### Task brief
In the data that follows, find the line with "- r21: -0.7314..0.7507"; transcribe it, every later line up to the one with "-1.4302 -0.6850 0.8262", and that line as well, exactly and with no others.

Segment Start: Supplied information

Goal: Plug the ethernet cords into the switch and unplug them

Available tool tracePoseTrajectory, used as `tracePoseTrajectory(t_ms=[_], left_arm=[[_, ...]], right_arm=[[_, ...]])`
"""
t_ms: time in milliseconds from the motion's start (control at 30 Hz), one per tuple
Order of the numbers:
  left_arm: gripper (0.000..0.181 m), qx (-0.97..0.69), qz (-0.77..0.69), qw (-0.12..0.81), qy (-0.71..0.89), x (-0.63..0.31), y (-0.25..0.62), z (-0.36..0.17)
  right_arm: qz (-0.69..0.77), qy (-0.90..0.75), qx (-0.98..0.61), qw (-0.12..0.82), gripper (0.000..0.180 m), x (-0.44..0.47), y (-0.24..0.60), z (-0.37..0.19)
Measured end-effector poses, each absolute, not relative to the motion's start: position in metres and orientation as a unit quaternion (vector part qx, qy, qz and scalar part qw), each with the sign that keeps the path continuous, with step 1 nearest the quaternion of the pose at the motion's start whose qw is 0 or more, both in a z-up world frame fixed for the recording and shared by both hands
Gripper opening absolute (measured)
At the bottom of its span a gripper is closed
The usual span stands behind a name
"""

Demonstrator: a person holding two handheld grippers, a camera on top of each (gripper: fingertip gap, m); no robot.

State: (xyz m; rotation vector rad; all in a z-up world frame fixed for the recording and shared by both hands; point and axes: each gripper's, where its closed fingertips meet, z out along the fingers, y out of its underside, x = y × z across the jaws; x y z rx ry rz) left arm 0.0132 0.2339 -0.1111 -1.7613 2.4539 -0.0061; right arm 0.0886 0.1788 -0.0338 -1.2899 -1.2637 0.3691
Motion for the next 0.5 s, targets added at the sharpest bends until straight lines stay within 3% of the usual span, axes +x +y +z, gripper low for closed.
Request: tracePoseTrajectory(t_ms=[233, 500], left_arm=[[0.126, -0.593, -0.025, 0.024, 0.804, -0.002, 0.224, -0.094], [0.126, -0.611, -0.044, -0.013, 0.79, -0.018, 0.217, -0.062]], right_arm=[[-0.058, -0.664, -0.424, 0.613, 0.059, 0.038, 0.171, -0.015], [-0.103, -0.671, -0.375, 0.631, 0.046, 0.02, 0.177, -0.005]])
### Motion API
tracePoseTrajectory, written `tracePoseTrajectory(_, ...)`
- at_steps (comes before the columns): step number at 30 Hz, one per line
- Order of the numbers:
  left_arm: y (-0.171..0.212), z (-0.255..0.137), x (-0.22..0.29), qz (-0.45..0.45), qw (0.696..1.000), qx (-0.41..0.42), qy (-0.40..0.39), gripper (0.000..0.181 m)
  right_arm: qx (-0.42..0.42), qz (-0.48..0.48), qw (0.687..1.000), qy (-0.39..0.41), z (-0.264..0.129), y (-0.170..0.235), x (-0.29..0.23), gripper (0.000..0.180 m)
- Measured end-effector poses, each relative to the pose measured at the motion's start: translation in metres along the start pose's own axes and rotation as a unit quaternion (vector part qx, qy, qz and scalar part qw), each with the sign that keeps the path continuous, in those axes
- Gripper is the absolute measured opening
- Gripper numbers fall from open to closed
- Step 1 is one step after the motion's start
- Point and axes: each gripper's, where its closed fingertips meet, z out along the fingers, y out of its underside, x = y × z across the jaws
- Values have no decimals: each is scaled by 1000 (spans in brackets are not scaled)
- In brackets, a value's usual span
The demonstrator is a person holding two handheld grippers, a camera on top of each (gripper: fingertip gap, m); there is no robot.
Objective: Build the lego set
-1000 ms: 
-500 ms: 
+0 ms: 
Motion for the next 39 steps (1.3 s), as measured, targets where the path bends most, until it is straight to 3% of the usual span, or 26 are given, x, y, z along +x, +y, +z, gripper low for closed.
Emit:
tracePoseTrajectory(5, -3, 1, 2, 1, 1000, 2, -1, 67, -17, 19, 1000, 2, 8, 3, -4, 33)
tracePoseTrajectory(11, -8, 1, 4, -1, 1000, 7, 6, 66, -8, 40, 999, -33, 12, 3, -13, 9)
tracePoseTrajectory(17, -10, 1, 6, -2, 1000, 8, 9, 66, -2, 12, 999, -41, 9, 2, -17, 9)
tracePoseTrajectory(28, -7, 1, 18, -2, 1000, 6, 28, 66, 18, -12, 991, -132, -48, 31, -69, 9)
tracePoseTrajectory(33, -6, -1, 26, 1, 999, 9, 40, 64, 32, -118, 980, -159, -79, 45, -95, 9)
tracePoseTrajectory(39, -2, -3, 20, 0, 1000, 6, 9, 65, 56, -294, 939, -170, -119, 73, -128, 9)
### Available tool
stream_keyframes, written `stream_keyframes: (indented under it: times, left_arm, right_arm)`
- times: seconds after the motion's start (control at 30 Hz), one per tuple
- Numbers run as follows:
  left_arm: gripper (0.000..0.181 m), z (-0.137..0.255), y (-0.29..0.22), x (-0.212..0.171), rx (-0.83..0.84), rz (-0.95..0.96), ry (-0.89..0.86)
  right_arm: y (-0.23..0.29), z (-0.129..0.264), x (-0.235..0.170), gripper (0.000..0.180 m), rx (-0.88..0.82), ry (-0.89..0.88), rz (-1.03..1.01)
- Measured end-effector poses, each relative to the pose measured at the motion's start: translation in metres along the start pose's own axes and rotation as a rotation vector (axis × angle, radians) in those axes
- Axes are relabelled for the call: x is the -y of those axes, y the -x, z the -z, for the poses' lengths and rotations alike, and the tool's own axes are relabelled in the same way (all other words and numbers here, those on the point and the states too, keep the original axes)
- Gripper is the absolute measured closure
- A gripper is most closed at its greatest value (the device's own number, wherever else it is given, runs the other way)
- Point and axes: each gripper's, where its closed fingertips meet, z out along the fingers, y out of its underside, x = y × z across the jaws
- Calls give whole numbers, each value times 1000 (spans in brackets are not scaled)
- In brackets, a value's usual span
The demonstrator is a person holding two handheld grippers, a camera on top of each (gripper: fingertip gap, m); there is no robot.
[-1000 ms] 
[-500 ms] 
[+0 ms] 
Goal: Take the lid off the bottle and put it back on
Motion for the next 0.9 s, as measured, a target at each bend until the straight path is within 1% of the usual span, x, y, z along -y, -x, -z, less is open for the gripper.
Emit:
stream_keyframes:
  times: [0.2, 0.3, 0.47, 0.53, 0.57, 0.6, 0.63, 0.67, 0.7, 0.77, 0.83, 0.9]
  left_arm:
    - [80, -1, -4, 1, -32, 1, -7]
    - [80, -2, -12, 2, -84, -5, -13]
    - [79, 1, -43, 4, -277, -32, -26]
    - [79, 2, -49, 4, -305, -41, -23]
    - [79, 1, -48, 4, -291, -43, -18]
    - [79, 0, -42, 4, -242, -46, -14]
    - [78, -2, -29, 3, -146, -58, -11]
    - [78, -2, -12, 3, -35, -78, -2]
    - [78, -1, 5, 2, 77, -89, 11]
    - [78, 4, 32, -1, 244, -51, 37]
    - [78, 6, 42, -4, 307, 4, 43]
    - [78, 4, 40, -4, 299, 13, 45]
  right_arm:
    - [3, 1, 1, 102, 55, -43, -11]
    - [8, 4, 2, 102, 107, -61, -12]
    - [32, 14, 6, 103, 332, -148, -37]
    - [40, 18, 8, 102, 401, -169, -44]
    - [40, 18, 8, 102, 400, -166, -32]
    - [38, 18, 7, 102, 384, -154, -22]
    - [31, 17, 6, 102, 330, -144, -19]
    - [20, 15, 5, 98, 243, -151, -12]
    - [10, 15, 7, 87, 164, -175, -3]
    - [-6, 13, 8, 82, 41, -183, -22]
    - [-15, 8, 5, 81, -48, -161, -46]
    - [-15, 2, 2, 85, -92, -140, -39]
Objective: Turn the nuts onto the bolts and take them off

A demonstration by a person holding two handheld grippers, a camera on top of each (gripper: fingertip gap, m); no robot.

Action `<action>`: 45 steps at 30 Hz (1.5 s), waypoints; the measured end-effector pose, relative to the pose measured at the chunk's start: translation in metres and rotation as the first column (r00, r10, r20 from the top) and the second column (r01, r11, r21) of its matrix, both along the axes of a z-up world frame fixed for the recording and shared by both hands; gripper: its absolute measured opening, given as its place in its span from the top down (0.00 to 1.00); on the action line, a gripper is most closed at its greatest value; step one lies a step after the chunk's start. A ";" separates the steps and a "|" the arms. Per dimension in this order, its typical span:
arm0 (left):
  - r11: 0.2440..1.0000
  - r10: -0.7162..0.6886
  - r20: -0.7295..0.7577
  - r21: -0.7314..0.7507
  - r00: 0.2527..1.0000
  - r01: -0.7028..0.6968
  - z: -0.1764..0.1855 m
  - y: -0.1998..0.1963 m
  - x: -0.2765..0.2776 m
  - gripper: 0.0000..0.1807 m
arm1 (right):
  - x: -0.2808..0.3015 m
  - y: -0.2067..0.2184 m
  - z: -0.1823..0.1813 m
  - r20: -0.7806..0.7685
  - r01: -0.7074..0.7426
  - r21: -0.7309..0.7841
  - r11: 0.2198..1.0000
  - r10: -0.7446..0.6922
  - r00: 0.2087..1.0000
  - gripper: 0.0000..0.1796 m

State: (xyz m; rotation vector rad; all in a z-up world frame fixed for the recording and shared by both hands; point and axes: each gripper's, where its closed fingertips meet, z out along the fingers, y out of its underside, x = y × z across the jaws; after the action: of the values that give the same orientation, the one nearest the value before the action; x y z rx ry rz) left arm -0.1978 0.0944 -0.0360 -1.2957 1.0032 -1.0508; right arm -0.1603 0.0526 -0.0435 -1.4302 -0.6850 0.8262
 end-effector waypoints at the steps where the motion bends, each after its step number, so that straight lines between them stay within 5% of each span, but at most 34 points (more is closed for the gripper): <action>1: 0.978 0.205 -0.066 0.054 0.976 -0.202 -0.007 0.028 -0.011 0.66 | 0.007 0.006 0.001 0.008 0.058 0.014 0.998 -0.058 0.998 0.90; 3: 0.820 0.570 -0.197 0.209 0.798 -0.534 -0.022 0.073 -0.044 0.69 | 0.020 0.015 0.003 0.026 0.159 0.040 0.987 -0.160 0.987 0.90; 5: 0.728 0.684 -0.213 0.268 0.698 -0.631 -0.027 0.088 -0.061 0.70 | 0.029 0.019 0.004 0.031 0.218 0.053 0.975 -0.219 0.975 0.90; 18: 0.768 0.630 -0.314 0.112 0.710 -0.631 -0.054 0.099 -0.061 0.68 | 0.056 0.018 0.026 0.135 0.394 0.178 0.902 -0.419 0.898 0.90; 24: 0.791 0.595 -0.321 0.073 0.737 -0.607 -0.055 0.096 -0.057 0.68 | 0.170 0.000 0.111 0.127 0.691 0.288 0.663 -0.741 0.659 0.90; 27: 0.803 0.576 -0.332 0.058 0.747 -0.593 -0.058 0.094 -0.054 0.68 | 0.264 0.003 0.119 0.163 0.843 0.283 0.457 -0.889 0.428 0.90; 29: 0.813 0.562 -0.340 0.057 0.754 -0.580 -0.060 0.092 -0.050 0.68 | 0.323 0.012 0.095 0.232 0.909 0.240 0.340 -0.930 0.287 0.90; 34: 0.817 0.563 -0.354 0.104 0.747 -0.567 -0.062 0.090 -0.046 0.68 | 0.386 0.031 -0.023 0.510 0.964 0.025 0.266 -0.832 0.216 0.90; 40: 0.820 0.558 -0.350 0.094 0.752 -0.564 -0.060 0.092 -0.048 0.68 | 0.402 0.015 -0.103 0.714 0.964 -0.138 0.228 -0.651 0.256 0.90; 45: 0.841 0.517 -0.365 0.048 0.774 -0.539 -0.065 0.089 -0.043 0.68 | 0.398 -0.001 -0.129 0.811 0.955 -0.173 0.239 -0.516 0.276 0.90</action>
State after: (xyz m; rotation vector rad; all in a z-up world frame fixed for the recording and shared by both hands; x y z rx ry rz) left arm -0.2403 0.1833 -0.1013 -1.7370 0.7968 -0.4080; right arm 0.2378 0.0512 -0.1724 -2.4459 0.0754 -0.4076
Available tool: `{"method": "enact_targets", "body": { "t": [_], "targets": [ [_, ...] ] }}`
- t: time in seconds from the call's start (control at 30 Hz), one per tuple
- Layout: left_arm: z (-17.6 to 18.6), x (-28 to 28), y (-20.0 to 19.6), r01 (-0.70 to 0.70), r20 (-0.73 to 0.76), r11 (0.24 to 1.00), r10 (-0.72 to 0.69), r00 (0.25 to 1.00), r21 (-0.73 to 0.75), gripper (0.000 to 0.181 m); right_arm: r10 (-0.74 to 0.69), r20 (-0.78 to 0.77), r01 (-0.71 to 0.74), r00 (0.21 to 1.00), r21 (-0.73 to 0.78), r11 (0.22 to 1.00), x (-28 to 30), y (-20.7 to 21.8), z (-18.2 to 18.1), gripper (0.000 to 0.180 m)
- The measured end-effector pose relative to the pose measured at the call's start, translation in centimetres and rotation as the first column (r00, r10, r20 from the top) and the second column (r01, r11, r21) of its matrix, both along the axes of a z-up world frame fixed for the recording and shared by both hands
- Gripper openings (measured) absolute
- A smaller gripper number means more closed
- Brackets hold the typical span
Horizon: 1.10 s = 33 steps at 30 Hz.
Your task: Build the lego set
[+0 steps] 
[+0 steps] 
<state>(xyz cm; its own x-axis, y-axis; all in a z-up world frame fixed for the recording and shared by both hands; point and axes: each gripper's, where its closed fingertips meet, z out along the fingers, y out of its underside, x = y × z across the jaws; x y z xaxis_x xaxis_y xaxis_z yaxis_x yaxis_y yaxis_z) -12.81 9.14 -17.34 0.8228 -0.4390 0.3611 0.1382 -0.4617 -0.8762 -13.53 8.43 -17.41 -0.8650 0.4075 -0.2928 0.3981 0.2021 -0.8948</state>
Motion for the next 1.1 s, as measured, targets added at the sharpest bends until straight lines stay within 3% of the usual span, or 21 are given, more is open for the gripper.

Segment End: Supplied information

### Written solution
  - r21: -0.7314..0.7507
  - r00: 0.2527..1.0000
  - r01: -0.7028..0.6968
  - z: -0.1764..0.1855 m
  - y: -0.1998..0.1963 m
  - x: -0.2765..0.2776 m
  - gripper: 0.0000..0.1807 m
arm1 (right):
  - x: -0.2808..0.3015 m
  - y: -0.2067..0.2184 m
  - z: -0.1823..0.1813 m
  - r20: -0.7806..0.7685
  - r01: -0.7074..0.7426
  - r21: -0.7309..0.7841
  - r11: 0.2198..1.0000
  - r10: -0.7446..0.6922
  - r00: 0.2087..1.0000
  - gripper: 0.0000..0.1796 m

State: (xyz m; rotation vector rad; all in a z-up world frame fixed for the recording and shared by both hands; point and axes: each gripper's, where its closed fingertips meet, z out along the fingers, y out of its underside, x = y × z across the jaws; after the action: of the values that give the same orientation, the one nearest the value before the action; x y z rx ry rz) left arm -0.1978 0.0944 -0.0360 -1.2957 1.0032 -1.0508; right arm -0.1603 0.0526 -0.0435 -1.4302 -0.6850 0.8262

The answer has been supplied in full.